═════ Given records
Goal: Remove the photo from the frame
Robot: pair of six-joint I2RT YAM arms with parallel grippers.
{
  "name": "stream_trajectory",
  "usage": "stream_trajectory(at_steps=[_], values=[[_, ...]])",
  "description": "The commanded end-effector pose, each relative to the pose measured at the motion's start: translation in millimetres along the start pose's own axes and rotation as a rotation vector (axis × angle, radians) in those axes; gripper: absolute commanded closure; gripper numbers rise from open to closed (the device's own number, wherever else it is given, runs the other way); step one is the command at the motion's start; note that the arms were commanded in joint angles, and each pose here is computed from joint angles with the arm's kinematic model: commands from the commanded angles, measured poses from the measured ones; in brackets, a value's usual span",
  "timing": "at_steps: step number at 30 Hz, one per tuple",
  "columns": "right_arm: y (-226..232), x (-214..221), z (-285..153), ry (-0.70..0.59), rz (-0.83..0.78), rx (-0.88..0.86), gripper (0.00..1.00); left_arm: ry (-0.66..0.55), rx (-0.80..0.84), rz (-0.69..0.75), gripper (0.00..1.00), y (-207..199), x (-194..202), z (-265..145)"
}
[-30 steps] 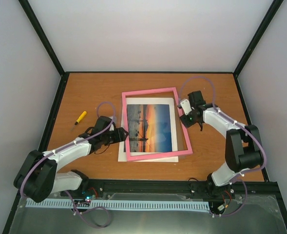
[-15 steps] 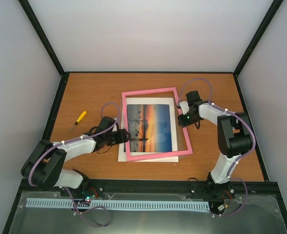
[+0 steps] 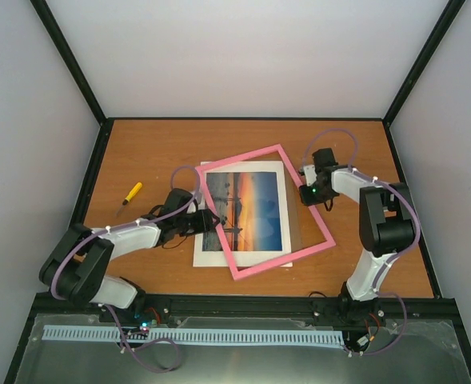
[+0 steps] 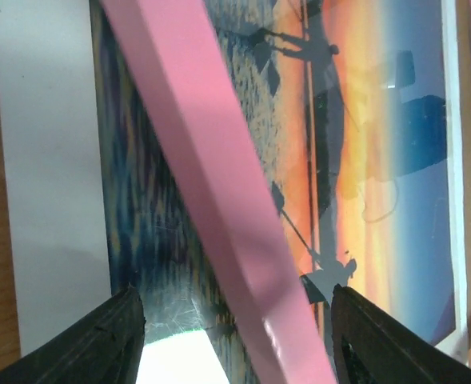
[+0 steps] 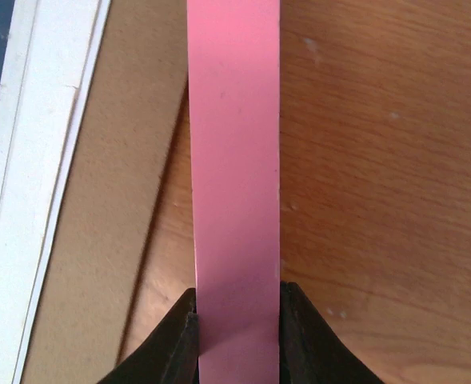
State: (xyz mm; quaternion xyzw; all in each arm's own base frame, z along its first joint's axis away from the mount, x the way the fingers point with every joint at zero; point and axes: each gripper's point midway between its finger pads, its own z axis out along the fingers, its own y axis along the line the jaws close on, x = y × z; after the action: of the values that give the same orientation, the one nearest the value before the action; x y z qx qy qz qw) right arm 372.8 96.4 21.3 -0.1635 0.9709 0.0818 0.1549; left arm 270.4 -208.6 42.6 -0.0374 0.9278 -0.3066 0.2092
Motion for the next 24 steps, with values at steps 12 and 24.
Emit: stream_trajectory(at_steps=[12, 24], values=[[-73.3, -19.3, -72.0, -0.209, 0.272, -0.062, 0.97, -0.194, 0.050, 0.100, 0.35, -40.0, -39.7, -61.5], [-180.8, 9.8, -102.8, -0.230, 0.332, 0.093, 0.97, -0.173, 0.034, 0.102, 0.35, -32.5, -32.5, -56.9]])
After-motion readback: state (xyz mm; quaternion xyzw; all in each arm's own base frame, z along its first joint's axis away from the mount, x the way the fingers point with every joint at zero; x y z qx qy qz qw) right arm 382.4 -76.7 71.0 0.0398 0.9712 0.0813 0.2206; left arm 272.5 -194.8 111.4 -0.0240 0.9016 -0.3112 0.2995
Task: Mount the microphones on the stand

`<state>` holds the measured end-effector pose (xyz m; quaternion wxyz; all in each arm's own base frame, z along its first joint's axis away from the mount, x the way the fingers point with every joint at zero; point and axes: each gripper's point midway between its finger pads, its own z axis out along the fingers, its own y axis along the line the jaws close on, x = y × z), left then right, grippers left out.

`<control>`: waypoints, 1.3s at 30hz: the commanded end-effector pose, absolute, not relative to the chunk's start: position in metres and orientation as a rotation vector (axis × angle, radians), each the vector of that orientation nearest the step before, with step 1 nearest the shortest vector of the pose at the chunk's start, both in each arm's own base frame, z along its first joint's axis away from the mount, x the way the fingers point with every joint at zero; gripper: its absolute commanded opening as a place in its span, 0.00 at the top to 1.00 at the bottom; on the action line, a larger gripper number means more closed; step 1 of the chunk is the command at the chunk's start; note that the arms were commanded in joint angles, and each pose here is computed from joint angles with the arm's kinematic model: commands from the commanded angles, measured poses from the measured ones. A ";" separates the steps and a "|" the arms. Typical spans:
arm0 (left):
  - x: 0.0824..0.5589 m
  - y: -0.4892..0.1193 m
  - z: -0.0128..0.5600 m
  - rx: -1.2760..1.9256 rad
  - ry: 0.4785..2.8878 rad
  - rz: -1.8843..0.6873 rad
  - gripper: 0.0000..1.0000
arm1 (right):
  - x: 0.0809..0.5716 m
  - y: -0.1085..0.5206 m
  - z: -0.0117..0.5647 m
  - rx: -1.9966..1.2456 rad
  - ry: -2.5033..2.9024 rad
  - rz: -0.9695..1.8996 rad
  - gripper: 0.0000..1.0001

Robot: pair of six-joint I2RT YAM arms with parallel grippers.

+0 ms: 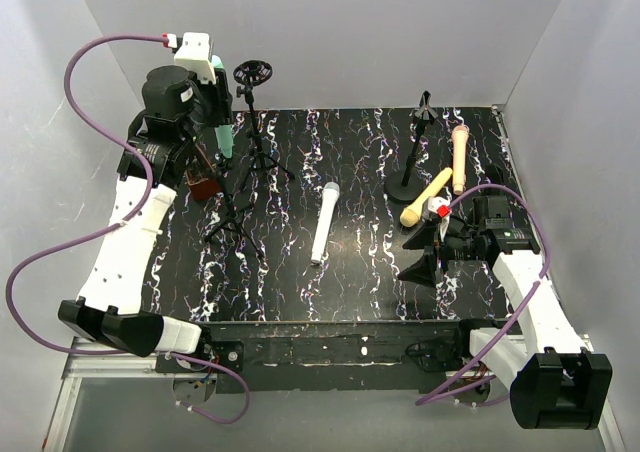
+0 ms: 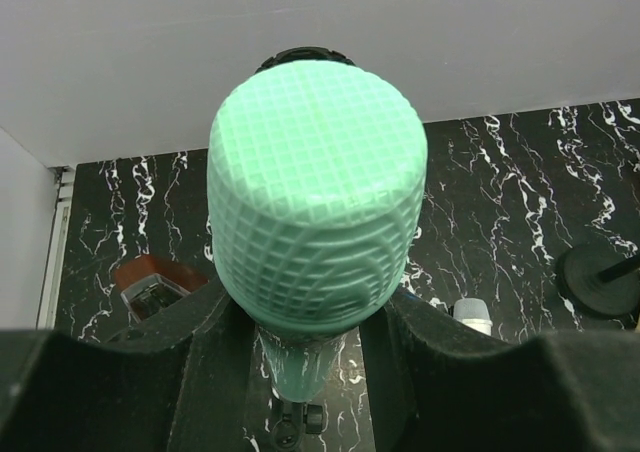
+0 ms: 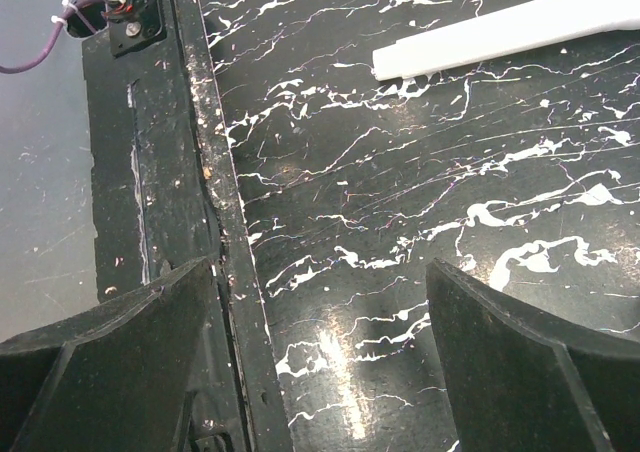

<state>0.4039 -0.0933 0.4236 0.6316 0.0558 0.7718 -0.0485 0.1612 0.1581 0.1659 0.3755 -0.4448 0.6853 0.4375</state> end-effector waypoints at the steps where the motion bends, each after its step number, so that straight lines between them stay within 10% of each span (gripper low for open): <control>1: 0.395 -0.081 0.440 0.116 1.722 -0.072 1.00 | 0.166 0.159 0.177 -1.152 1.712 1.109 0.06; 39: 0.388 -0.083 0.310 0.146 2.071 -0.223 1.00 | 0.165 0.158 0.178 -1.151 1.709 1.103 0.06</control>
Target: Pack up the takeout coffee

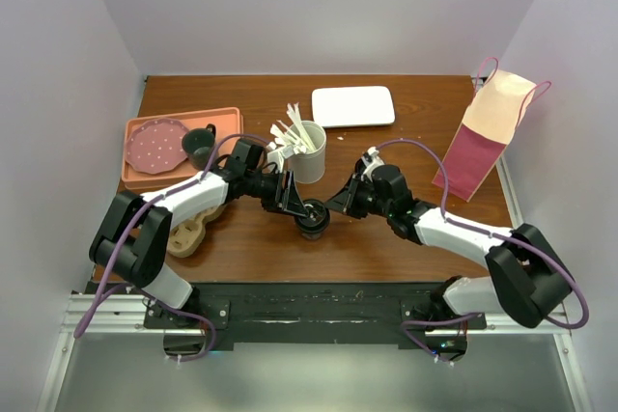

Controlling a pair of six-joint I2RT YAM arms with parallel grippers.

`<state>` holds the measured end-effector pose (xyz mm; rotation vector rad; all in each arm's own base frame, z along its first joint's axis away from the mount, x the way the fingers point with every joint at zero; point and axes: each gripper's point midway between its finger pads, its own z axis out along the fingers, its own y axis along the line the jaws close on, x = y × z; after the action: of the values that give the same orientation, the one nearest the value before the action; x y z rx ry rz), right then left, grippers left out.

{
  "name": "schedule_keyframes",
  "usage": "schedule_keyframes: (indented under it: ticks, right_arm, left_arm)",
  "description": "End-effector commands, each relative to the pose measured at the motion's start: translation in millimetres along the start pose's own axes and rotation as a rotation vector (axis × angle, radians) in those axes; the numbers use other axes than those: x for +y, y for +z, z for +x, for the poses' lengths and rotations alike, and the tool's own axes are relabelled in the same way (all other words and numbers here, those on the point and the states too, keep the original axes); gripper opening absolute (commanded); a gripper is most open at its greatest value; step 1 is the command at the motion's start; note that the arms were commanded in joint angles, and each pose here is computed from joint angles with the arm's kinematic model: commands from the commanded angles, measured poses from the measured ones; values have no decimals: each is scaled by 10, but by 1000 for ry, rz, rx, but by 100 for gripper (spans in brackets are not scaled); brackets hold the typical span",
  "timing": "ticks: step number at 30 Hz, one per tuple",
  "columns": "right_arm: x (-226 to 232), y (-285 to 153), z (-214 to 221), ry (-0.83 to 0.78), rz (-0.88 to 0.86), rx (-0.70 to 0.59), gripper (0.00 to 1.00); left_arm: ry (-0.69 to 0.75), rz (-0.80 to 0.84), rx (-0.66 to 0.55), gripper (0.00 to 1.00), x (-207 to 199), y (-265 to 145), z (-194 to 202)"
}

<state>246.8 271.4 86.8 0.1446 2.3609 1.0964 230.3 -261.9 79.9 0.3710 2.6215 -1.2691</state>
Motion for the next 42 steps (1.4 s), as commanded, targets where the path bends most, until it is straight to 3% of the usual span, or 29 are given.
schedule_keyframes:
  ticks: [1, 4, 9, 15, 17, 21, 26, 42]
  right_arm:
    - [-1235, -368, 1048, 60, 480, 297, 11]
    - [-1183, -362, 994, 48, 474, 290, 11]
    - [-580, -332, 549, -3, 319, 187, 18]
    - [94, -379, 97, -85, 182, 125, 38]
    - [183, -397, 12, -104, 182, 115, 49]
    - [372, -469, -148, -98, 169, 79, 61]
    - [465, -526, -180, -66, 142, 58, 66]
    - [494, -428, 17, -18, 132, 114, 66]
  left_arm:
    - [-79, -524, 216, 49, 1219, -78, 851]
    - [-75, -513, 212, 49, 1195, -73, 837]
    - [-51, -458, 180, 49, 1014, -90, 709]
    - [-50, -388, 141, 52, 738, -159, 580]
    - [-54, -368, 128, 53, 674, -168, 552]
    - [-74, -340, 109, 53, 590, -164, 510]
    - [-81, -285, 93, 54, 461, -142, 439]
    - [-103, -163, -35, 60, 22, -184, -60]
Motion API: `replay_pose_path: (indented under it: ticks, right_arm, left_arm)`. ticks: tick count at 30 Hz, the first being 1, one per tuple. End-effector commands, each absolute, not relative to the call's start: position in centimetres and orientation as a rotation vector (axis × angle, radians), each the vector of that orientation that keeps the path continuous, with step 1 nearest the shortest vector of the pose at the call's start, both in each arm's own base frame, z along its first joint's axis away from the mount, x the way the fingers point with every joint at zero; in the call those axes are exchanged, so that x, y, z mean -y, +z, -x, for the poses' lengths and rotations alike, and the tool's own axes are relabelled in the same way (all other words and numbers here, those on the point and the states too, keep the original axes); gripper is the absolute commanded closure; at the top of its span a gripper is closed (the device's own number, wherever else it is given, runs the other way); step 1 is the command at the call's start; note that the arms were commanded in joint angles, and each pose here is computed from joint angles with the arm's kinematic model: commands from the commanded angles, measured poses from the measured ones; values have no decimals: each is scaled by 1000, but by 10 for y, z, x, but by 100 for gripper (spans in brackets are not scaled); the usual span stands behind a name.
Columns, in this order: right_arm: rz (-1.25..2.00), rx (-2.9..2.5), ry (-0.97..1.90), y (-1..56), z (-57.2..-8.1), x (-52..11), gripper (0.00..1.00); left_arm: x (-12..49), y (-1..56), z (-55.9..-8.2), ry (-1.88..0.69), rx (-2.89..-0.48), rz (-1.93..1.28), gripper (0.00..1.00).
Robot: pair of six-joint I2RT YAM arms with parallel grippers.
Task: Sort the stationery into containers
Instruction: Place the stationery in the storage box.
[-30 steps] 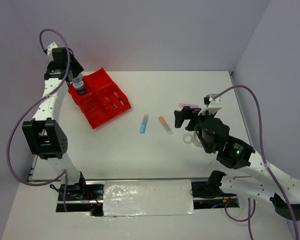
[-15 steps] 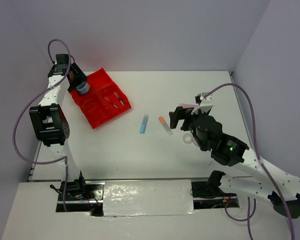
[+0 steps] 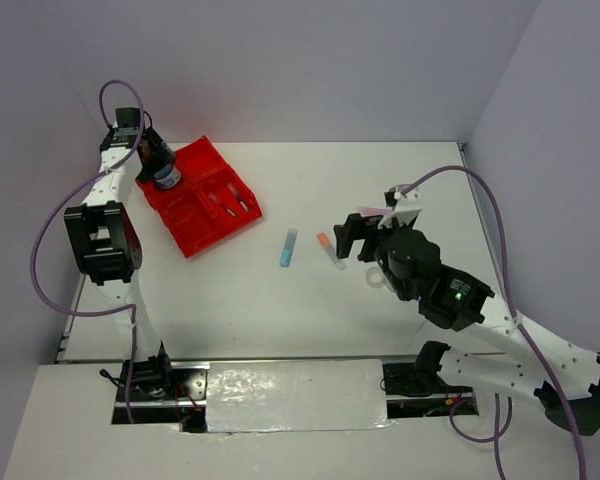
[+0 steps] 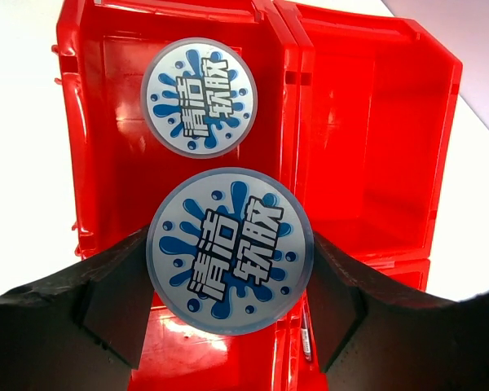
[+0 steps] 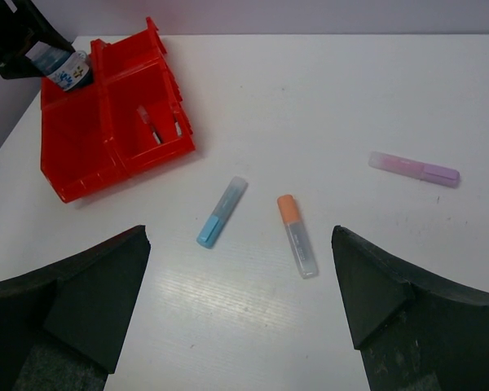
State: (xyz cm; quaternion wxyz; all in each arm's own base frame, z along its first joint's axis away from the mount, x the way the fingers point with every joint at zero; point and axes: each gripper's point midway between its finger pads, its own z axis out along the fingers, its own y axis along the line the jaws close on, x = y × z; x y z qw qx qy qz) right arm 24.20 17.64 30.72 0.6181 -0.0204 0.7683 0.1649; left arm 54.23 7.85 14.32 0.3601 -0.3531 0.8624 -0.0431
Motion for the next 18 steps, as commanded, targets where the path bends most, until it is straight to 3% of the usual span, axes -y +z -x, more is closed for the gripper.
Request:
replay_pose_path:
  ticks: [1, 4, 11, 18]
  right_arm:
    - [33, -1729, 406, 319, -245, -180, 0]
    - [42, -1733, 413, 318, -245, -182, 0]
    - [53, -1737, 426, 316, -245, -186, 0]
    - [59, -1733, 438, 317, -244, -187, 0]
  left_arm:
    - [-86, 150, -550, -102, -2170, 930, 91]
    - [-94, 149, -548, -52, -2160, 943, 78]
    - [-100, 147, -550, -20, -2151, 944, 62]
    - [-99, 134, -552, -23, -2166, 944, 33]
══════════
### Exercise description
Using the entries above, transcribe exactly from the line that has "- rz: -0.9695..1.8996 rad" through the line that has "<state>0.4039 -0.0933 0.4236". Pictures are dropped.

### Result of this task
  - rz: -0.9695..1.8996 rad
  - gripper: 0.0000..1.0001

Robot: pair of six-joint I2RT YAM arms with parallel grippers.

+0 ms: 
+0 ms: 
+0 ms: 

<state>0.4039 -0.0933 0.4236 0.6316 0.0558 0.7718 -0.0485 0.1612 0.1581 0.1659 0.3755 -0.4448 0.6853 0.4375</state> end-effector waypoints at the steps where the motion bends, each after its step number, so that straight lines between them stay within 10% of each span (gripper low for open): <control>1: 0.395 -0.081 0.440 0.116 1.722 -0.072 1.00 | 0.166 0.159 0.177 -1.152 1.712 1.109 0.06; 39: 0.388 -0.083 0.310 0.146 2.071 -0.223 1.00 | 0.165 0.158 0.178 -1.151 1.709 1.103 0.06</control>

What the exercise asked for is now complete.